FLUX3D: High-Fidelity 3D Gaussian Generation with Diffusion-Aligned Sparse Representation

June 23, 2026
作者: Haorui Ji, Weizhe Liu, Hongdong Li, Hengkai Guo
cs.AI

摘要

稀疏體素表示已成為圖像到3D高斯潑濺(3DGS)生成的可擴展基礎,然而現有方法由於兩個結構性瓶頸,難以保留輸入圖像的高頻視覺細節。首先,這些方法採用針對語義抽象優化的判別式2D特徵來構建稀疏體素潛變量,壓抑了重建線索並引發表徵瓶頸。其次,在生成階段,標準擴散變壓器缺乏有效機制將密集2D圖像標記與稀疏3D體素潛變量對齊,導致跨模態對應瓶頸。為解決這些問題,我們提出FLUX3D——一個可擴展的圖像到3DGS框架,在生成過程中同時提升表徵學習與跨模態對齊。我們首先重新審視基於稀疏體素的3D表徵學習中的2D特徵選擇,提出擴散對齊結構化潛變量(DA-SLAT)並將其與僅解碼器架構結合,以提升3DGS重建保真度。我們還設計了一個稀疏結構感知擴散框架,整合稀疏結構多模態擴散變壓器(SMDiT)與模態感知旋轉位置嵌入(MARoPE),實現幾何無關的2D-3D對齊。

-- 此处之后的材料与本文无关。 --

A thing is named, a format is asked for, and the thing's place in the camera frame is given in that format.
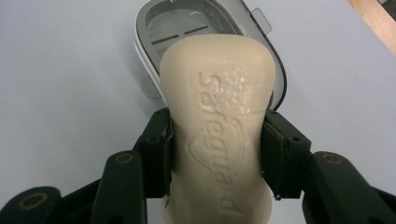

廣泛的基準實驗表明,FLUX3D在外觀保真度上實現顯著改進,並在生成高品質3DGS資產方面全面優於所有最先進(SOTA)方法。
English
Sparse voxel representation has emerged as a scalable foundation for image-to-3D Gaussian Splatting (3DGS) generation, yet current methods struggle to preserve high-frequency visual details of input images due to two structural bottlenecks. First, they adopt discriminative 2D features optimized for semantic abstraction to construct sparse voxel latents, which suppress reconstructive cues and induce a representation bottleneck. Second, in the generation stage, standard diffusion transformers lack effective mechanisms to align dense 2D image tokens with sparse 3D voxel latents, resulting in a cross-modal correspondence bottleneck. To address these issues, we propose FLUX3D, a scalable image-to-3DGS framework that boosts both representation learning and cross-modal alignment during generation. We first revisit 2D feature selection for sparse-voxel-based 3D representation learning, propose Diffusion-Aligned Structured Latents (DA-SLAT) and couple it with a decoder-only architecture to improve 3DGS reconstruction fidelity. We also design a sparse-structure-aware diffusion framework, which integrates the Sparse-structure Multimodal Diffusion Transformer (SMDiT) and Modal-Aware Rotary Positional Embedding (MARoPE) to achieve geometry-agnostic 2D-3D alignment. Extensive benchmark experiments demonstrate that FLUX3D yields substantial improvements in appearance fidelity and significantly outperforms all state-of-the-art (SOTA) methods in generating high-quality 3DGS assets.